Compute how many lines in the listing below hold the string "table", then state only the result.
-------
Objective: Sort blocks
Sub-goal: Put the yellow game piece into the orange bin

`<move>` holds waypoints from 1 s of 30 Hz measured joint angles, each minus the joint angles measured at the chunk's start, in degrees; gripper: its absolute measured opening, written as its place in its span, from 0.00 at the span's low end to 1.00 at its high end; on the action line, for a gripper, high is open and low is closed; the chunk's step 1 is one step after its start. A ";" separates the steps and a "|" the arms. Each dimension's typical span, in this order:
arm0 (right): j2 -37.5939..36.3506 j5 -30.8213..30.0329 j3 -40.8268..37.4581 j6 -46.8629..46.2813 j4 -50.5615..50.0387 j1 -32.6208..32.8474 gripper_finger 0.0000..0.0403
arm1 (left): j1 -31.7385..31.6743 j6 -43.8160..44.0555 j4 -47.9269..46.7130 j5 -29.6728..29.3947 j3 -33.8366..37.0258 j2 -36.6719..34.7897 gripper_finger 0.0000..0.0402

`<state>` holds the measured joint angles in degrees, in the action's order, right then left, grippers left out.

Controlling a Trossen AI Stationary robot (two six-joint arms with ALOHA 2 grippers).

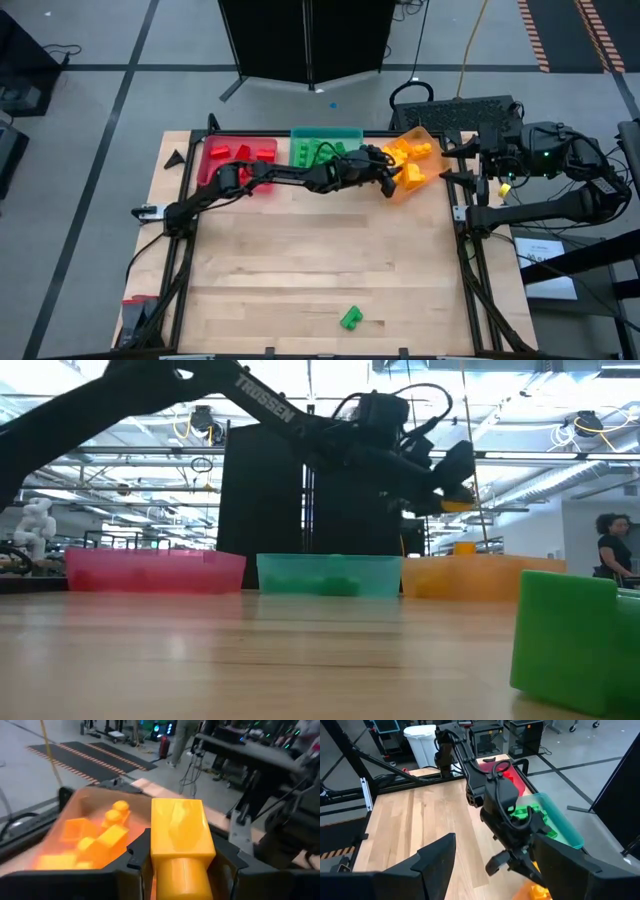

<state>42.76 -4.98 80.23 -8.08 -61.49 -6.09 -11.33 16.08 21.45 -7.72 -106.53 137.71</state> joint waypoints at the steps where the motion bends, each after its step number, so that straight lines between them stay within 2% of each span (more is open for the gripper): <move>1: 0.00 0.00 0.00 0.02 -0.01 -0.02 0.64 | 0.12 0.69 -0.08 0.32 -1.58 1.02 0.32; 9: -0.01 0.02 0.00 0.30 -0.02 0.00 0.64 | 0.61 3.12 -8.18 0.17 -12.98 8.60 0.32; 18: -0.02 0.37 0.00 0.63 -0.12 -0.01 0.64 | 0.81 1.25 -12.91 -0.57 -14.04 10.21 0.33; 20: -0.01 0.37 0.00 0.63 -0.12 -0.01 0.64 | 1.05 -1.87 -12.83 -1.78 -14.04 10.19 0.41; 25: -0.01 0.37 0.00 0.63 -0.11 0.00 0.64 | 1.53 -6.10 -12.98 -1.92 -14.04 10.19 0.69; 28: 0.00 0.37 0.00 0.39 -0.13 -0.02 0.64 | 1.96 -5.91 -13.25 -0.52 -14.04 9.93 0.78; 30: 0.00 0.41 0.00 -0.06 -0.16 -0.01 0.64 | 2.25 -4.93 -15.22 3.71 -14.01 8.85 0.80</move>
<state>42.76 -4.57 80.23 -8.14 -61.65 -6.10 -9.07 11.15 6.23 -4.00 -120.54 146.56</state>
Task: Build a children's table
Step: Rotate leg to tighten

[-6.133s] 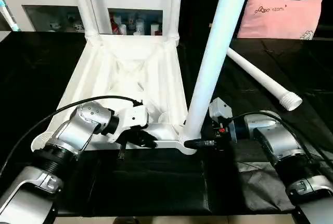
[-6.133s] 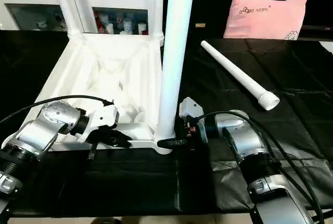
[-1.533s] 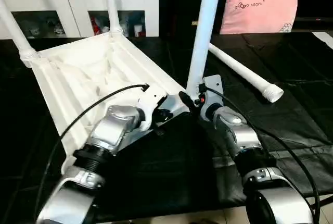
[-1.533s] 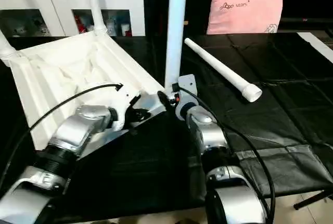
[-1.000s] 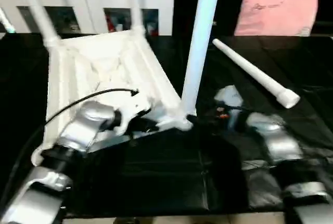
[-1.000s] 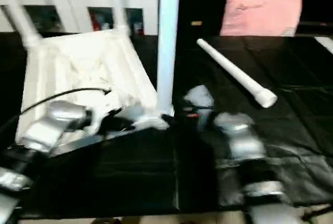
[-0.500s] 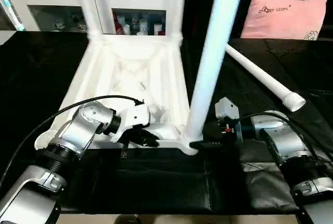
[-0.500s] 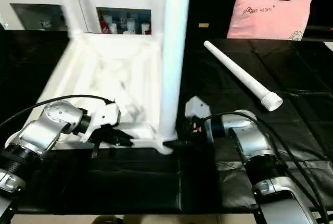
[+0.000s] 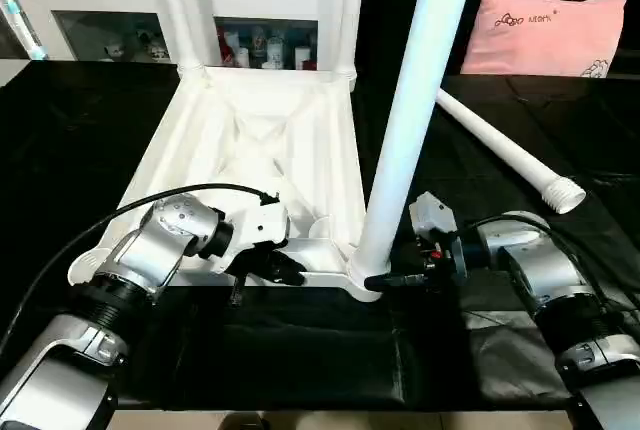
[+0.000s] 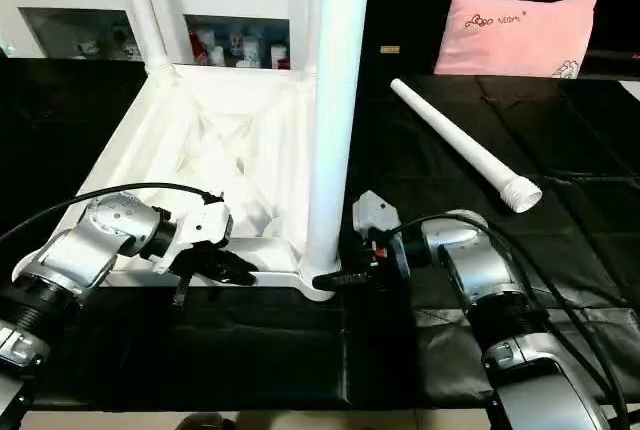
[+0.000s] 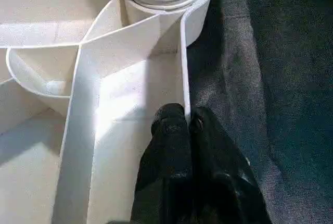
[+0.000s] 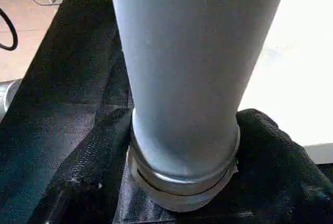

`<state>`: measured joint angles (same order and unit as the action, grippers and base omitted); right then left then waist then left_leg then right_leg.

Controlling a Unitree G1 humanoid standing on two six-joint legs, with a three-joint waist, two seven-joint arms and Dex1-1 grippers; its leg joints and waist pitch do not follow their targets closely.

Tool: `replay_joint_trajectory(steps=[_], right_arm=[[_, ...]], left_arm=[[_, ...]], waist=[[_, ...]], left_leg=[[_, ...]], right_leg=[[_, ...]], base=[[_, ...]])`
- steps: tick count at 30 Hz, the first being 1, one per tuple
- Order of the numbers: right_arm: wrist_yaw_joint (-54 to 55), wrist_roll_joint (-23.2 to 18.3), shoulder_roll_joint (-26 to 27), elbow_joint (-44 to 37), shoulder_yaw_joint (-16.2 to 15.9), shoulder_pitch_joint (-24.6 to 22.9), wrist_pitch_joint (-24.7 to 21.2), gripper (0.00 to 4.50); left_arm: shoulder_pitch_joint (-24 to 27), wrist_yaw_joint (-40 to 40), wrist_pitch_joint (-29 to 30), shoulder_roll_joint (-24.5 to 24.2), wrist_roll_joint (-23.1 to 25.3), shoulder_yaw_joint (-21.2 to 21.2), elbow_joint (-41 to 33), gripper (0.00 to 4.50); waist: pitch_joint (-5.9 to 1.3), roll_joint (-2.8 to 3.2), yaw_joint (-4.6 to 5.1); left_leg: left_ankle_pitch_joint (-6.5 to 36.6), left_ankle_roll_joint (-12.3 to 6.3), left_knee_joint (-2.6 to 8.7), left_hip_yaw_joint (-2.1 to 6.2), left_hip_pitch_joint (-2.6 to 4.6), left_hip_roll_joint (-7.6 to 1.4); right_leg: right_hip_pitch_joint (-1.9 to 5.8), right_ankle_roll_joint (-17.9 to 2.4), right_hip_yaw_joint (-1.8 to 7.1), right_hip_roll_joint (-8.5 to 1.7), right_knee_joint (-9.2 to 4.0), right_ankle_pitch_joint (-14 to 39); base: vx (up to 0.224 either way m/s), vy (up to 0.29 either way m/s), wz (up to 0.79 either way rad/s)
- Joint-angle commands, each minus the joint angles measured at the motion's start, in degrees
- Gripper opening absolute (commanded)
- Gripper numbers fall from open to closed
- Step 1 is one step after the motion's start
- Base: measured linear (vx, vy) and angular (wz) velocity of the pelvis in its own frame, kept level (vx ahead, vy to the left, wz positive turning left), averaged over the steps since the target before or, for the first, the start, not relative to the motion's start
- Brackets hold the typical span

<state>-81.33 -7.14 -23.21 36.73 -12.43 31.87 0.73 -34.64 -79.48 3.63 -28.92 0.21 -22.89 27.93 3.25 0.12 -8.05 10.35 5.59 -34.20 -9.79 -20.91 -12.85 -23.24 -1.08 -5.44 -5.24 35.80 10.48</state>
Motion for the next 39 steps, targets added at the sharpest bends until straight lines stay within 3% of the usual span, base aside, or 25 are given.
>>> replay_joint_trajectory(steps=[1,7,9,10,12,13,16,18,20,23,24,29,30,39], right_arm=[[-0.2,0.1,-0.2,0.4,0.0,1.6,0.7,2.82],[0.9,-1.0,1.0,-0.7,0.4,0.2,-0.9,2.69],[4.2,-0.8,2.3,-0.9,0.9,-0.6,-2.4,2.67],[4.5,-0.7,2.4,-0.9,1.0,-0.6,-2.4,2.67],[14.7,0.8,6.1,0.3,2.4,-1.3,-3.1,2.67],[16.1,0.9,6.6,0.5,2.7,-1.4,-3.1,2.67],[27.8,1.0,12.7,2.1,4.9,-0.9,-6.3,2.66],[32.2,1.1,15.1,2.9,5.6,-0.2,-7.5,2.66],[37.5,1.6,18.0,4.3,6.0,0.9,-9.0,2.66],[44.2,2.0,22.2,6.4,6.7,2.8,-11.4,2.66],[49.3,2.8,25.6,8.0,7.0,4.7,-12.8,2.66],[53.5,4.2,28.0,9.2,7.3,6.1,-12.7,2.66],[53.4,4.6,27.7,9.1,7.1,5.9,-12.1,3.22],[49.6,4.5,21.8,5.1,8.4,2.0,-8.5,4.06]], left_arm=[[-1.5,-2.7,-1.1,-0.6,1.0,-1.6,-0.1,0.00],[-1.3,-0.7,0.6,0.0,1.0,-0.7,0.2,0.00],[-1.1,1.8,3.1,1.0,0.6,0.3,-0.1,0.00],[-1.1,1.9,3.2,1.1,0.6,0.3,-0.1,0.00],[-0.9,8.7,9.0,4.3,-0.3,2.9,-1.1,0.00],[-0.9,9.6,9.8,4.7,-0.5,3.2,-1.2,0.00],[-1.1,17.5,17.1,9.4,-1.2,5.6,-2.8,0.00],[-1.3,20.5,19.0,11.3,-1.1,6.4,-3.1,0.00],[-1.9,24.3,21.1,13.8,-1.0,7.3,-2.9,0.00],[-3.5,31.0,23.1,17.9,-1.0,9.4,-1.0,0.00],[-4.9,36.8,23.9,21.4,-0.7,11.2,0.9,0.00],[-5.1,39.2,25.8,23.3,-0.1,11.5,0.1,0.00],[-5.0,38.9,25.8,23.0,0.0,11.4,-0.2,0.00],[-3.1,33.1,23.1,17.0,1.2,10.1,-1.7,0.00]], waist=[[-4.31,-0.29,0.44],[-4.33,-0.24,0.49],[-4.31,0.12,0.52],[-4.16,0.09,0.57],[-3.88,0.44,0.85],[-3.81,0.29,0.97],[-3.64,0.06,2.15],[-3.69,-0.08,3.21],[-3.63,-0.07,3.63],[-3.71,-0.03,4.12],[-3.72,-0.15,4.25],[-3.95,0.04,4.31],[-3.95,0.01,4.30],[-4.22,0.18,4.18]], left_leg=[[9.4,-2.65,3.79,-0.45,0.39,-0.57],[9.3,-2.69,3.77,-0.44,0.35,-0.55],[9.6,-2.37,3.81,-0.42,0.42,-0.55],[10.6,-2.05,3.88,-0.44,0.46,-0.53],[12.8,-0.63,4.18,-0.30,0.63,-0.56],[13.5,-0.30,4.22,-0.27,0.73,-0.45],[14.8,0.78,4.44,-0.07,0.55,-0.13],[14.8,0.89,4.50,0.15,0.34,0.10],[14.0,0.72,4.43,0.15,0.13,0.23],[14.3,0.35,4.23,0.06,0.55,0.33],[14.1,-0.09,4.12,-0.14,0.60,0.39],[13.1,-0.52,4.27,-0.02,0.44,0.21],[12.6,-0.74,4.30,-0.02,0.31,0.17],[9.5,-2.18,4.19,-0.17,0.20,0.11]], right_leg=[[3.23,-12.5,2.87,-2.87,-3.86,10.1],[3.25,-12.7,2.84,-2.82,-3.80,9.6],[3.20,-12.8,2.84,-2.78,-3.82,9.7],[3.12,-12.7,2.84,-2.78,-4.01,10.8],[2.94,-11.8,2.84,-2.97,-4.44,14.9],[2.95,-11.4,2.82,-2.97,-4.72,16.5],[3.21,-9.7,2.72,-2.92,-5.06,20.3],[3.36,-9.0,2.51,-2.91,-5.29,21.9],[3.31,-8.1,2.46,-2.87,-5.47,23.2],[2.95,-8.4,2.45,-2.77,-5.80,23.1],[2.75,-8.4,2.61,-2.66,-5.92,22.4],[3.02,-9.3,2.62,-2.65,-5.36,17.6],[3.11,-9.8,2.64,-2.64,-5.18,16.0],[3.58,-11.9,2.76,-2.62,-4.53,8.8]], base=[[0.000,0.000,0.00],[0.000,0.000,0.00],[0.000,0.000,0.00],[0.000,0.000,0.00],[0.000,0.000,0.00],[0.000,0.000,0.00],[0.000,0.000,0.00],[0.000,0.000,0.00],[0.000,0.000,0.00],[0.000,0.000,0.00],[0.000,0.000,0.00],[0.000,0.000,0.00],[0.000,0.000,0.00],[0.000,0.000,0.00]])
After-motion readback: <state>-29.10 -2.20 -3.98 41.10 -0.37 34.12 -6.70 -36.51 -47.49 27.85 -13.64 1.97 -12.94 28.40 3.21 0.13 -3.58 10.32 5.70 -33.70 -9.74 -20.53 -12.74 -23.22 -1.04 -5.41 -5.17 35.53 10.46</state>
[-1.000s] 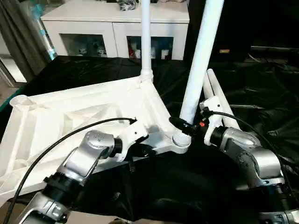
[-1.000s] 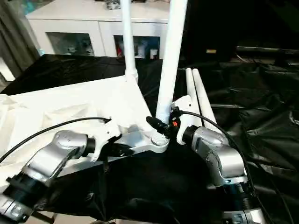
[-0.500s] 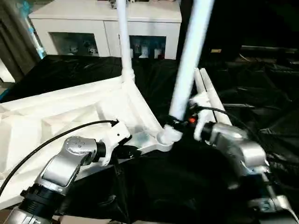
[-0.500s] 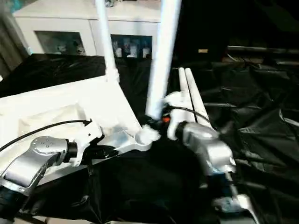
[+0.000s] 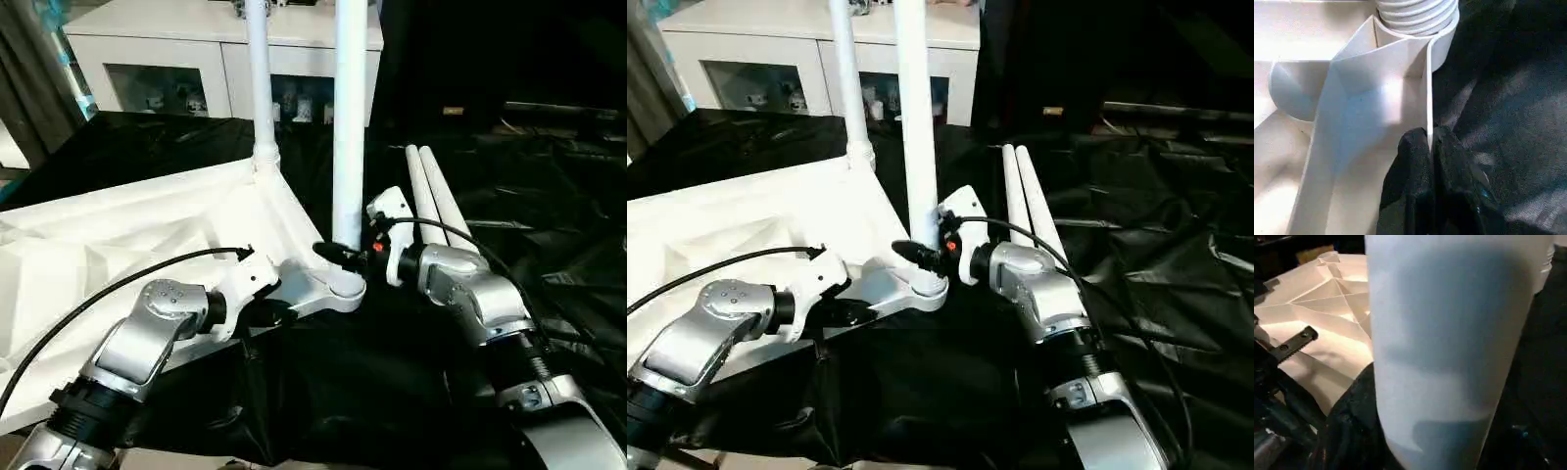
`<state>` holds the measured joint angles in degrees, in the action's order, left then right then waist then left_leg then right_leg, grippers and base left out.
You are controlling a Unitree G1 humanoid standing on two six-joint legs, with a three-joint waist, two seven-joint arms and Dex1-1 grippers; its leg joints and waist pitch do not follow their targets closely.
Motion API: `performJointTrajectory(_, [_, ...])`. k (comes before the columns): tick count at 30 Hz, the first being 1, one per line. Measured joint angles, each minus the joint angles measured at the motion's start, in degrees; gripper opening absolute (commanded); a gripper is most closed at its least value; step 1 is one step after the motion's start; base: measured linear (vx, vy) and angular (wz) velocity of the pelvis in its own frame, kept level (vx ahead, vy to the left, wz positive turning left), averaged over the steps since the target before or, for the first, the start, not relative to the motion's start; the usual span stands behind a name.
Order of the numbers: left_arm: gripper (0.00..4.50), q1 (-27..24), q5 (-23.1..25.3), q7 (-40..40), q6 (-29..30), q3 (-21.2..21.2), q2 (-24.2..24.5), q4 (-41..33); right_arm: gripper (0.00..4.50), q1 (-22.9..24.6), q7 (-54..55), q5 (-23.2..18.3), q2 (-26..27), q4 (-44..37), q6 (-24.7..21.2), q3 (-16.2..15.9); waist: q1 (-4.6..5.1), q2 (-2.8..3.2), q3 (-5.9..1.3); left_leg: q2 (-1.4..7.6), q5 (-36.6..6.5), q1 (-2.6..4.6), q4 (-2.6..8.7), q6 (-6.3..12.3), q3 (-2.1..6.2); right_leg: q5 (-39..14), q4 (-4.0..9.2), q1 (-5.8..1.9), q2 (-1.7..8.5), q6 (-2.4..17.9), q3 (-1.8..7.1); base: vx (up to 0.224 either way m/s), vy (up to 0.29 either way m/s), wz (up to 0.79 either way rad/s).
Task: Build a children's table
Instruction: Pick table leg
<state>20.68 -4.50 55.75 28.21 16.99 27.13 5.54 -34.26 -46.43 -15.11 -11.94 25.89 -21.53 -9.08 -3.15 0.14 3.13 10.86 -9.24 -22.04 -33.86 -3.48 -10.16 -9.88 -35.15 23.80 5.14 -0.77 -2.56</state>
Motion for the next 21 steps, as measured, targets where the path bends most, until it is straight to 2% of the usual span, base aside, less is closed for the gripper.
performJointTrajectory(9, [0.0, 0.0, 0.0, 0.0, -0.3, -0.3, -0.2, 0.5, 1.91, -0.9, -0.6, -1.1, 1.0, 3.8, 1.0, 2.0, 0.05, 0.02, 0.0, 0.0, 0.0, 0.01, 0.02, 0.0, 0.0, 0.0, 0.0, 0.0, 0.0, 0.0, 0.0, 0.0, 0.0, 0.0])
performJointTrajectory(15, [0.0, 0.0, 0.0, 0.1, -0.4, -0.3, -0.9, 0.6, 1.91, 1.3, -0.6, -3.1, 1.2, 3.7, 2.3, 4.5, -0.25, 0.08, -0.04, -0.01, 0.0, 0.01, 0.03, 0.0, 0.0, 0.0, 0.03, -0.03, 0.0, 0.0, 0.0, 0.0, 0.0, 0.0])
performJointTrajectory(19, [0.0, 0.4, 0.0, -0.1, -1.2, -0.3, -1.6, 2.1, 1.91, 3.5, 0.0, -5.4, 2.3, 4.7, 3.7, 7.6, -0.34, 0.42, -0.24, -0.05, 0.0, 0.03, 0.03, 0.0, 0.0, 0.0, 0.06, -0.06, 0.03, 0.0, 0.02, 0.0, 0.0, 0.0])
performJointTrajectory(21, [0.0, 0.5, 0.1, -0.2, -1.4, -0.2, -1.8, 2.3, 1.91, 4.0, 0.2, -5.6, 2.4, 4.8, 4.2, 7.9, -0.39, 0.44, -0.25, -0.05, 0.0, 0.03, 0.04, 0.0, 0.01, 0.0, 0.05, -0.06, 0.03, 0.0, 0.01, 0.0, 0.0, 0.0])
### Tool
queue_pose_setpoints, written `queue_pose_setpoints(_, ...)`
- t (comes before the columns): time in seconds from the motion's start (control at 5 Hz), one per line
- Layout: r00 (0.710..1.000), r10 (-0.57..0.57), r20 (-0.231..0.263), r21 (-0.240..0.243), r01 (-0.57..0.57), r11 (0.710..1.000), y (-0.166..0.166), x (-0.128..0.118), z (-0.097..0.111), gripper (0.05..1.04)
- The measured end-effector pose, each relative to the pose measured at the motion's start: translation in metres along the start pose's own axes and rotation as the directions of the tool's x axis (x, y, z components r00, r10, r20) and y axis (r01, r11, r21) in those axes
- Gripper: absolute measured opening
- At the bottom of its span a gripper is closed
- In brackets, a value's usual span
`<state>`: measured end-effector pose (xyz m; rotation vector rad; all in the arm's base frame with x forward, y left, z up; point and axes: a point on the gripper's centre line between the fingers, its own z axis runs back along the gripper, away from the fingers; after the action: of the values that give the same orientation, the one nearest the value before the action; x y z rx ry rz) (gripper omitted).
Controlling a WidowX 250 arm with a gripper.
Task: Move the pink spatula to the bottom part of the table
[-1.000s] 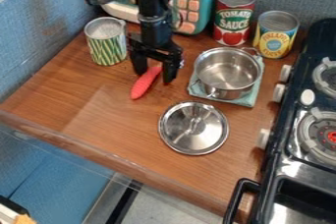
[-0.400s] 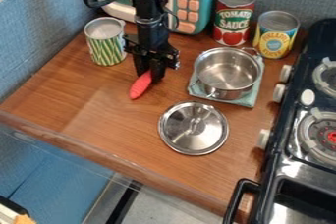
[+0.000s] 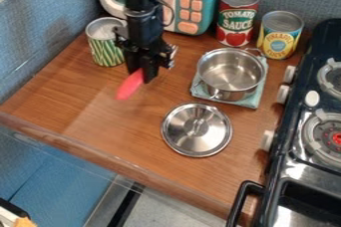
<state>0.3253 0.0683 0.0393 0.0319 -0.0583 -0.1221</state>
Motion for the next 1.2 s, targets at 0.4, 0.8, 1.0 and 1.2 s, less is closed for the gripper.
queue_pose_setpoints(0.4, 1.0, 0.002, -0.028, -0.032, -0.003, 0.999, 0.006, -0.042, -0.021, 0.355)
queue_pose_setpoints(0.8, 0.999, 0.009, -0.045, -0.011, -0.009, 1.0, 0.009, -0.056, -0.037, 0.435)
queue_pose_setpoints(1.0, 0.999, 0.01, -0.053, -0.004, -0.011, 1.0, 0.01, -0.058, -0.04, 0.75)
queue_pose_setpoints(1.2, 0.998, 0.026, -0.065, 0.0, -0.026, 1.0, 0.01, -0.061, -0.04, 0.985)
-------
• OUTPUT FOR THIS TASK
4